Vários estudos demonstraram que, em condições metabólicas alteradas, como obesidade, diabetes ou hipercolesterolemia, ocorre disfunção mitocondrial progressiva, agravando a insuficiência cardíaca. Agora, este trabalho identifica pela primeira vez um mecanismo celular preciso pelo qual os ésteres de colesterol, transportados por lipoproteínas, penetram nos cardiomiócitos e acabam se acumulando no interior das mitocôndrias, onde geram alterações estruturais e funcionais.
Os pesquisadores demonstraram que o receptor LRP1, uma proteína localizada na membrana celular dos cardiomiócitos, é o principal responsável pelo transporte do colesterol esterificado das lipoproteínas para os cardiomiócitos.
Em condições de lipotoxicidade, esse colesterol se acumula nas membranas e no interior das mitocôndrias. O resultado é o rompimento da arquitetura mitocondrial, a alteração da cadeia respiratória e uma perda significativa da capacidade de produção de energia.
"Mostramos um mecanismo até então desconhecido: o colesterol transportado pelas lipoproteínas não afeta apenas os vasos ou é depositado em placas, mas também penetra nas mitocôndrias do coração. O acúmulo de colesterol esterificado nas mitocôndrias compromete a respiração celular e, com isso, a função do próprio coração", diz Vicenta Llorente, pesquisadora do CSIC, líder do estudo e coordenadora dos grupos CIBERCV e CIBERdem no IIBB-CSIC e no IR Sant Pau.
Para abordar esse mecanismo prejudicial, a equipe desenvolveu uma imunoterapia experimental baseada em anticorpos monoclonais direcionados especificamente contra o domínio P3 do receptor LRP1. Essa estratégia consegue um bloqueio seletivo que impede que o receptor LRP1 transfira ésteres de colesterol, transportados no sangue por lipoproteínas, para o interior da célula, interrompendo assim seu transporte e acúmulo nas mitocôndrias.
ANTICORPOS ANTI-P3: UMA SOLUÇÃO EXPERIMENTAL COM GRANDE POTENCIAL
Testes em um modelo experimental de coelho com um perfil lipídico e lipoproteico semelhante ao dos seres humanos mostraram que essa imunoterapia é capaz de reduzir significativamente a carga lipídica mitocondrial e, em particular, o conteúdo de ésteres de colesterol.

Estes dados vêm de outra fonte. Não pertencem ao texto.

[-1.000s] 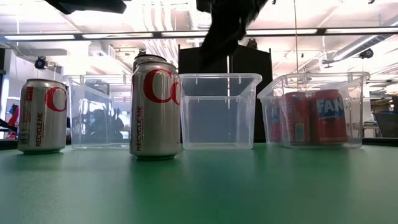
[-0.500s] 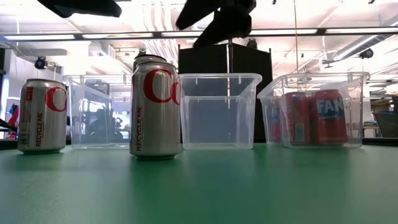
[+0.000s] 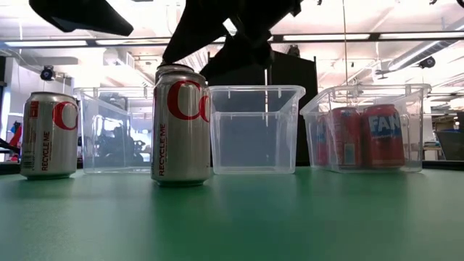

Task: Sort soda cans
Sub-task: Put the middle silver soda can into the middle transparent bin

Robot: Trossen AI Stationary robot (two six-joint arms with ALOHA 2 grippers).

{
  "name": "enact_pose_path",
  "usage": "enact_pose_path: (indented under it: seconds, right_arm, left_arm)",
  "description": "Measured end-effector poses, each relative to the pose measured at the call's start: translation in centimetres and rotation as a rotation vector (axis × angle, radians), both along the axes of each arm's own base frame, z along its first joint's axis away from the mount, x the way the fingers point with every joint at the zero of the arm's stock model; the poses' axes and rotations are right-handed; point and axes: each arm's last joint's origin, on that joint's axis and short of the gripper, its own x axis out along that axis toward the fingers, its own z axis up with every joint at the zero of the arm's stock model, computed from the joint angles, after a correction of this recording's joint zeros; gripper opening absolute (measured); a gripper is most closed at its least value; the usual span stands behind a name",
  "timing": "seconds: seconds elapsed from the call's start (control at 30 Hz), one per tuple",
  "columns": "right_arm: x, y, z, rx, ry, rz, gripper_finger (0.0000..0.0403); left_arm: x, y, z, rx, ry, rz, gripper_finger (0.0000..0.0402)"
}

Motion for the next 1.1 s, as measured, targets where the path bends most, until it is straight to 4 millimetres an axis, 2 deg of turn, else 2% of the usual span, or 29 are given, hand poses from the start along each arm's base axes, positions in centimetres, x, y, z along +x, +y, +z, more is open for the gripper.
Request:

Como consequência direta, observa-se a restauração da arquitetura mitocondrial, incluindo a recuperação das cristas mitocondriais, estruturas essenciais para a respiração celular. Além disso, a terapia melhora a eficiência da fosforilação oxidativa e normaliza a produção de ATP, a molécula de energia que alimenta a contração cardíaca.
Outro efeito observado após o tratamento com anticorpos anti-P3 é uma melhora na dinâmica de interação entre as mitocôndrias e as gotículas de lipídios no citoplasma, refletindo uma reorganização funcional do metabolismo celular.
Essa abordagem terapêutica inovadora e altamente direcionada não apenas interrompe os danos causados pelo acúmulo de colesterol, mas também reverte seus efeitos sobre o mecanismo de energia do coração. De acordo com os pesquisadores, essa estratégia poderia ser aplicada no futuro ao tratamento de várias patologias cardiovasculares nas quais o perfil lipídico alterado favorece a deposição intracelular de colesterol, como na obesidade, na isquemia miocárdica ou na hipercolesterolemia crônica.
"Nosso tratamento experimental nos permite atuar no coração em um nível em que não intervimos até agora: dentro da célula, dentro da mitocôndria, onde a energia vital do músculo cardíaco é gerada", enfatizou Llorente.
O trabalho foi realizado em colaboração com pesquisadores do CIBERDEM, do Instituto de Biologia Molecular de Barcelona do CSIC (IBMB-CSIC), da Universidade de Barcelona (UB), da Universidade Autônoma de Barcelona (UAB), da Universidade da Califórnia (EUA) e da Universidade de Toulouse (França).